Assignment - Every line containing the string "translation" is to be copied from the records.

Data items:
......

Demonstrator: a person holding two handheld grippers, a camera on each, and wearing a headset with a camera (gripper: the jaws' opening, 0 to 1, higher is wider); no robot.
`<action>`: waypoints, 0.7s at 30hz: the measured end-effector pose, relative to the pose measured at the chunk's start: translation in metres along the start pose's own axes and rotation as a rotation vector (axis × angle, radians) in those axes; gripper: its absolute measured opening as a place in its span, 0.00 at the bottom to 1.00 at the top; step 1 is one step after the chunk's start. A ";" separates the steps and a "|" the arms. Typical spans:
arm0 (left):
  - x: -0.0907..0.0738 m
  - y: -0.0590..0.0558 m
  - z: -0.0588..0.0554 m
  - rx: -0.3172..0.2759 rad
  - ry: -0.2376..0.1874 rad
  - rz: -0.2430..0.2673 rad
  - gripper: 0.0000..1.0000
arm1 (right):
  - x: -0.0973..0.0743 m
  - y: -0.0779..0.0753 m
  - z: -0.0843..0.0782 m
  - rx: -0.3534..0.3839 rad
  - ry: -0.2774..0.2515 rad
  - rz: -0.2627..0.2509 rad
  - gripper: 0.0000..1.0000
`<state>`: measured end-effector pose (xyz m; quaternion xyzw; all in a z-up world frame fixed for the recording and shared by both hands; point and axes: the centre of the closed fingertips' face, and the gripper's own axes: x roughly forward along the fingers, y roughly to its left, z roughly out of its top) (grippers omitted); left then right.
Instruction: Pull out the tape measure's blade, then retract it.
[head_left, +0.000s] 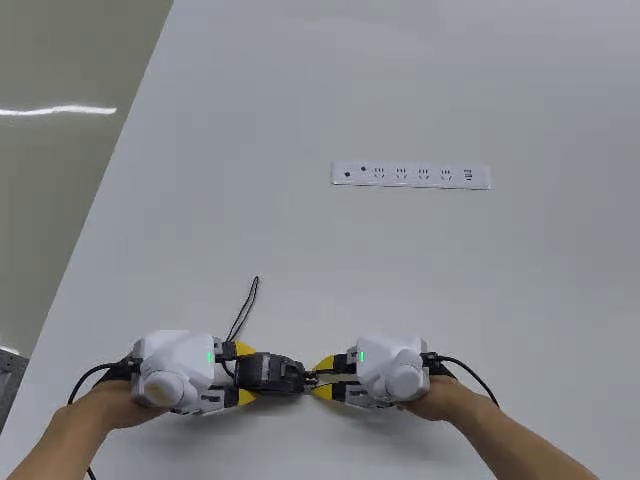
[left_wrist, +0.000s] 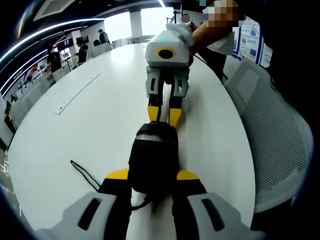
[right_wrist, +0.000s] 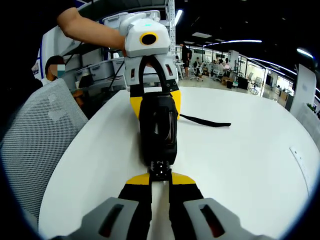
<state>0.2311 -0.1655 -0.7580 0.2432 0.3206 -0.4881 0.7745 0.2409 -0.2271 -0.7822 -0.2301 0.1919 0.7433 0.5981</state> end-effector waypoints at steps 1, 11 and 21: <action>0.000 0.000 0.000 0.000 0.000 0.000 0.26 | 0.000 0.000 0.000 -0.001 0.000 -0.001 0.10; -0.001 0.000 0.000 0.001 -0.002 -0.004 0.27 | -0.007 0.000 -0.002 0.013 0.004 -0.005 0.10; -0.001 0.001 0.000 -0.003 0.000 -0.003 0.27 | -0.014 0.000 -0.007 0.016 0.009 -0.016 0.10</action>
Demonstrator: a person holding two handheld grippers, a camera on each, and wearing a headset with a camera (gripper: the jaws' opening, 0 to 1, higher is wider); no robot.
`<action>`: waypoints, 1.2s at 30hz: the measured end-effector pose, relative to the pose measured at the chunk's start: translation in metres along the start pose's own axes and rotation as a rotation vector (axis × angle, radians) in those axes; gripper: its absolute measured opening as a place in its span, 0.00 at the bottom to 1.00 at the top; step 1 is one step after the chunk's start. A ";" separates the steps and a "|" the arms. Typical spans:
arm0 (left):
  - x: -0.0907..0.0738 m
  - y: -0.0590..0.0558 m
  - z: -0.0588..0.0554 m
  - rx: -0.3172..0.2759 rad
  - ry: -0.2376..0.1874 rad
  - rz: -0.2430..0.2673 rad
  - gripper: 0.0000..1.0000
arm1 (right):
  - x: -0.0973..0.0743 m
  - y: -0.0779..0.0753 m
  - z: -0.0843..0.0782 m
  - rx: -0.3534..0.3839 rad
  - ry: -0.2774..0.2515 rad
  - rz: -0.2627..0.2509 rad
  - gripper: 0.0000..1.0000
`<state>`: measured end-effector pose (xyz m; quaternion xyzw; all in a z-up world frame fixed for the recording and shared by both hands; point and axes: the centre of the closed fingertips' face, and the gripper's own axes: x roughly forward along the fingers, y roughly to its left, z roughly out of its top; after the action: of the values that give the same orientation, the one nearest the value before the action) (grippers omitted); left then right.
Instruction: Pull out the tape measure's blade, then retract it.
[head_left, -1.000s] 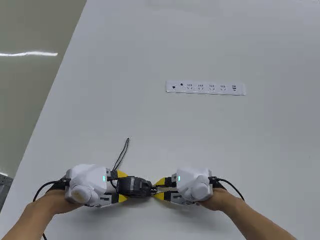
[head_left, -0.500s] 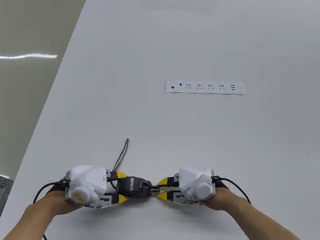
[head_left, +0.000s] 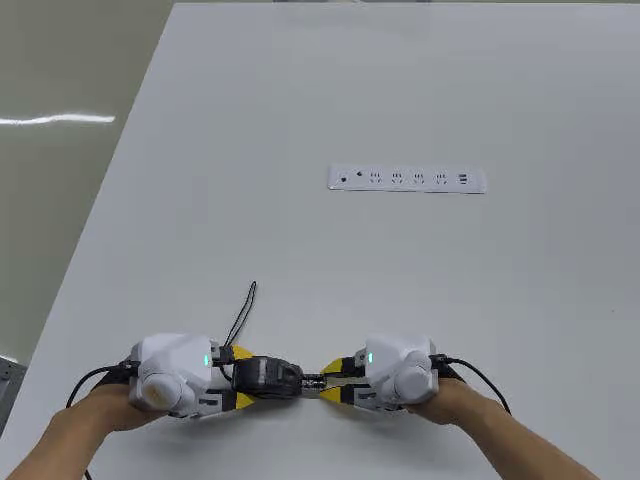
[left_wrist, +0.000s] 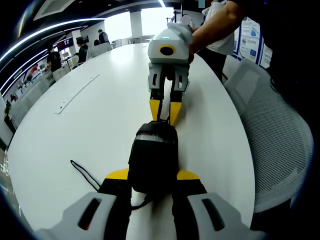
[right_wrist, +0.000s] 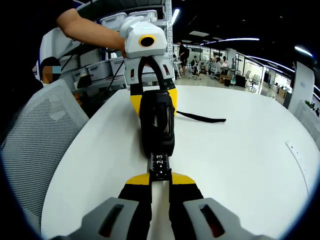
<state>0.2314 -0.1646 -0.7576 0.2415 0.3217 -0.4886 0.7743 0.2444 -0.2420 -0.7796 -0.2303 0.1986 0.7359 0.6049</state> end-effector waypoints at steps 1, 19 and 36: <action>0.000 0.000 0.000 0.000 0.000 0.000 0.27 | -0.001 0.000 0.000 0.000 0.000 0.000 0.10; -0.001 0.000 0.000 0.003 0.005 0.002 0.27 | -0.015 -0.001 -0.005 0.000 -0.004 0.003 0.10; 0.000 0.000 -0.001 0.011 0.016 -0.003 0.27 | -0.030 -0.001 -0.012 0.002 0.002 -0.001 0.10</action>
<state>0.2307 -0.1636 -0.7582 0.2492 0.3256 -0.4898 0.7694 0.2513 -0.2726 -0.7725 -0.2307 0.1998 0.7352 0.6053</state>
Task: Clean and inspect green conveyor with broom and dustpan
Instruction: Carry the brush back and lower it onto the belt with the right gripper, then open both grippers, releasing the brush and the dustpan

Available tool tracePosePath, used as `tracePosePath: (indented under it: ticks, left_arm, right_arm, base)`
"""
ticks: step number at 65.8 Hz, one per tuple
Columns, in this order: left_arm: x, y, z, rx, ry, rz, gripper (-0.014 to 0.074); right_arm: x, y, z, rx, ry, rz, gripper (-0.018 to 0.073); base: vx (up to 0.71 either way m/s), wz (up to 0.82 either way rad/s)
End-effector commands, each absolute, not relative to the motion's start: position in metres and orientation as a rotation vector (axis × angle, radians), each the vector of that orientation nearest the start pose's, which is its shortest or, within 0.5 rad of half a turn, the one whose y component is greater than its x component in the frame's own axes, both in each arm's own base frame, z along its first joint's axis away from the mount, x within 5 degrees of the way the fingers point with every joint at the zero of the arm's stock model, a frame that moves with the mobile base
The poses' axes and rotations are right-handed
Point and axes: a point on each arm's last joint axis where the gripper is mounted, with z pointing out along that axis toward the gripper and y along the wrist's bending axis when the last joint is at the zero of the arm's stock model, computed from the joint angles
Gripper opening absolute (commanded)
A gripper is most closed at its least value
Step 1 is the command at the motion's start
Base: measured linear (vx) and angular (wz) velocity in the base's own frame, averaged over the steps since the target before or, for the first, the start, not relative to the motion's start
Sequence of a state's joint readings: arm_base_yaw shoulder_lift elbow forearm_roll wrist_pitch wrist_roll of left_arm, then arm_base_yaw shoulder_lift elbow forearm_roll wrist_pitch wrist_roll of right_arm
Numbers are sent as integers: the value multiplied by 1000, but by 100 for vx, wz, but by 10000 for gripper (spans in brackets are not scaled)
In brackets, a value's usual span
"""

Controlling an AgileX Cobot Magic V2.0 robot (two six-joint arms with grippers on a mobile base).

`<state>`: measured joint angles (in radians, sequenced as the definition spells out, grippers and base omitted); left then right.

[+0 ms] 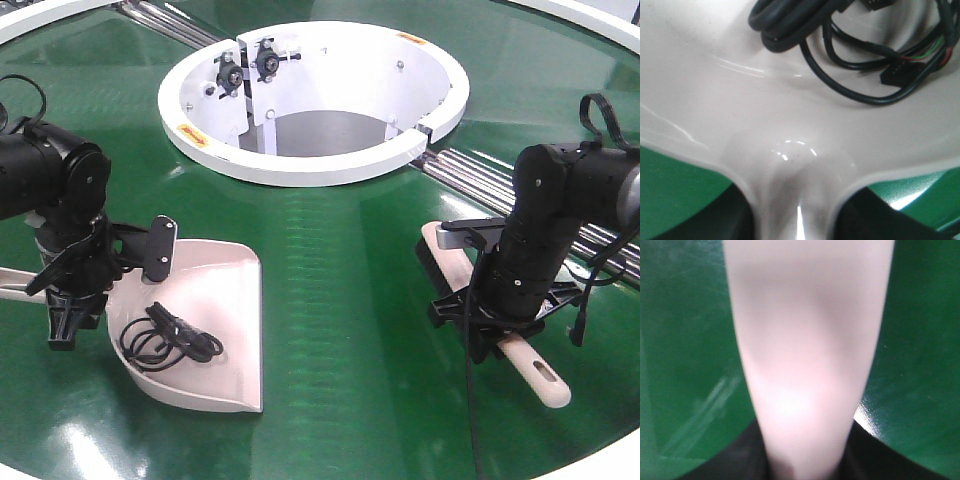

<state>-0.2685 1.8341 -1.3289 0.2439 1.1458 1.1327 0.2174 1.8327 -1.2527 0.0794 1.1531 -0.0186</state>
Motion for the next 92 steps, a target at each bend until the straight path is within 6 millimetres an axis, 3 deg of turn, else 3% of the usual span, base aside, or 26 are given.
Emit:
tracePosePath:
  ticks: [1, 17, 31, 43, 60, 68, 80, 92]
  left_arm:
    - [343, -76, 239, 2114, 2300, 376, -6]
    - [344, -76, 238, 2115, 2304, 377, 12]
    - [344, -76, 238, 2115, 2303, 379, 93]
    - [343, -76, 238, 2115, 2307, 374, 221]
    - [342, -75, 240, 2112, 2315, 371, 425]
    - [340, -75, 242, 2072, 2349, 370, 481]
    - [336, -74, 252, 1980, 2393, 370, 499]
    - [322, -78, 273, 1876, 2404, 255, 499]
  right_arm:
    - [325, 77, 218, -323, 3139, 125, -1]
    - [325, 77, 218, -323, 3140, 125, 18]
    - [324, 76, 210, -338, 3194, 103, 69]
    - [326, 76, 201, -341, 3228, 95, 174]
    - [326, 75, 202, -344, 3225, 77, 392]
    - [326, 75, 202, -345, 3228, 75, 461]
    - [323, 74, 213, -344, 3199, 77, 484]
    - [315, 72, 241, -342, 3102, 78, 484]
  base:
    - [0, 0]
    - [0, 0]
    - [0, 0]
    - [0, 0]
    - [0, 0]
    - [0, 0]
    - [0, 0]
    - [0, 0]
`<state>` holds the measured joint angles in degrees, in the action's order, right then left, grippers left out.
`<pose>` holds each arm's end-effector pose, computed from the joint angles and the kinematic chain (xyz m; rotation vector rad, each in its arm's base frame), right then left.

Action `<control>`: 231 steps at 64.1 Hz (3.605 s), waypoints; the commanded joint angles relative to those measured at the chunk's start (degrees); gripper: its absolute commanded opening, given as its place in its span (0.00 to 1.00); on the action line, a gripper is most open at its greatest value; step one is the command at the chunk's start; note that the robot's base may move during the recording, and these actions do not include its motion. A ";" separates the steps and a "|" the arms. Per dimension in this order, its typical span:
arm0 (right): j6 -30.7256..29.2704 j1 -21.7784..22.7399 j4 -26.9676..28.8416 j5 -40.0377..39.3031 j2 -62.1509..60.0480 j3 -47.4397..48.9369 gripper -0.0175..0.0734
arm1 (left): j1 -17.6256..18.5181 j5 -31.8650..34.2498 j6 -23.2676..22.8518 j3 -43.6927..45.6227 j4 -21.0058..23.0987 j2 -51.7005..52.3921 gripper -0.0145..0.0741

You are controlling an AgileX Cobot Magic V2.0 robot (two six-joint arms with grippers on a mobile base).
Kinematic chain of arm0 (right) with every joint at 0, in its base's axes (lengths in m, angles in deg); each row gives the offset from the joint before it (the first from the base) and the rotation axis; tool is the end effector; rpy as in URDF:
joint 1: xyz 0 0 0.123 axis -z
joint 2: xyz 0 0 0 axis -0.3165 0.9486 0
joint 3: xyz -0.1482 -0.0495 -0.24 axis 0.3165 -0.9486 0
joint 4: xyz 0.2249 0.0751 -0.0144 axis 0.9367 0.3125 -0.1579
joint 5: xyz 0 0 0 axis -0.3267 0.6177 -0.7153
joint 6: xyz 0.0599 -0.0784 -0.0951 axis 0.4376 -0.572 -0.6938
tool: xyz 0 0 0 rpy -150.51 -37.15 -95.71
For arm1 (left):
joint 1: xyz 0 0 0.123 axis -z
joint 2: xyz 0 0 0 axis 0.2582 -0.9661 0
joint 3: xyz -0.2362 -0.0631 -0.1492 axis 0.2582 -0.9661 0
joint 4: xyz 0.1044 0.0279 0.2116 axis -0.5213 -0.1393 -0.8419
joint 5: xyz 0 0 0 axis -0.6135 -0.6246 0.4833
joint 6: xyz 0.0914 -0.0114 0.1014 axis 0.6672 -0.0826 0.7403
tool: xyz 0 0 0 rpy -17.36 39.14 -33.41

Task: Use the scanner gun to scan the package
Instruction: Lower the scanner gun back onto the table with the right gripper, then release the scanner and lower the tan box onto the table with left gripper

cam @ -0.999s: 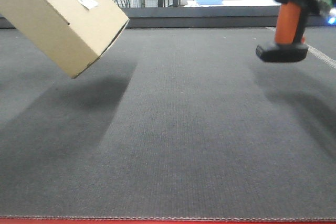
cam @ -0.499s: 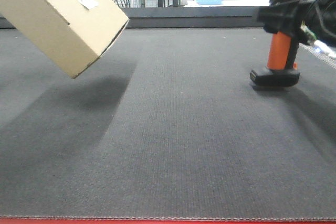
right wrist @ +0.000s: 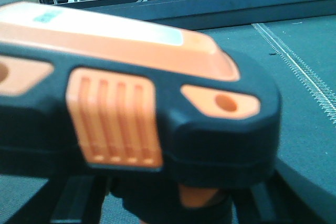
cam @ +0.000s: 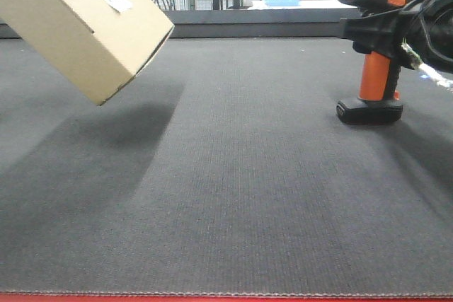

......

Answer to this problem -
`<action>`: waypoints, 0.7s at 30hz: the measured end-effector pose, relative to the pose measured at the chunk's start: translation in metres along the start pose's own axes and rotation as a rotation vector (axis × angle, radians) in those axes; gripper: its absolute measured opening as a place in its span, 0.00 at the bottom to 1.00 at the top; step 1 is one step after the chunk's start. A ";" separates the steps and a "|" the arms. Typical spans:
`<action>`: waypoints, 1.2s at 30hz: the measured end-effector pose, relative to the pose measured at the chunk's start: translation in metres along the start pose's own axes and rotation as a rotation vector (axis × angle, radians) in those axes; gripper: its absolute measured opening as a place in its span, 0.00 at the bottom to 1.00 at the top; step 1 is one step after the chunk's start. A ";" separates the steps and a "|" the arms. Typical spans:

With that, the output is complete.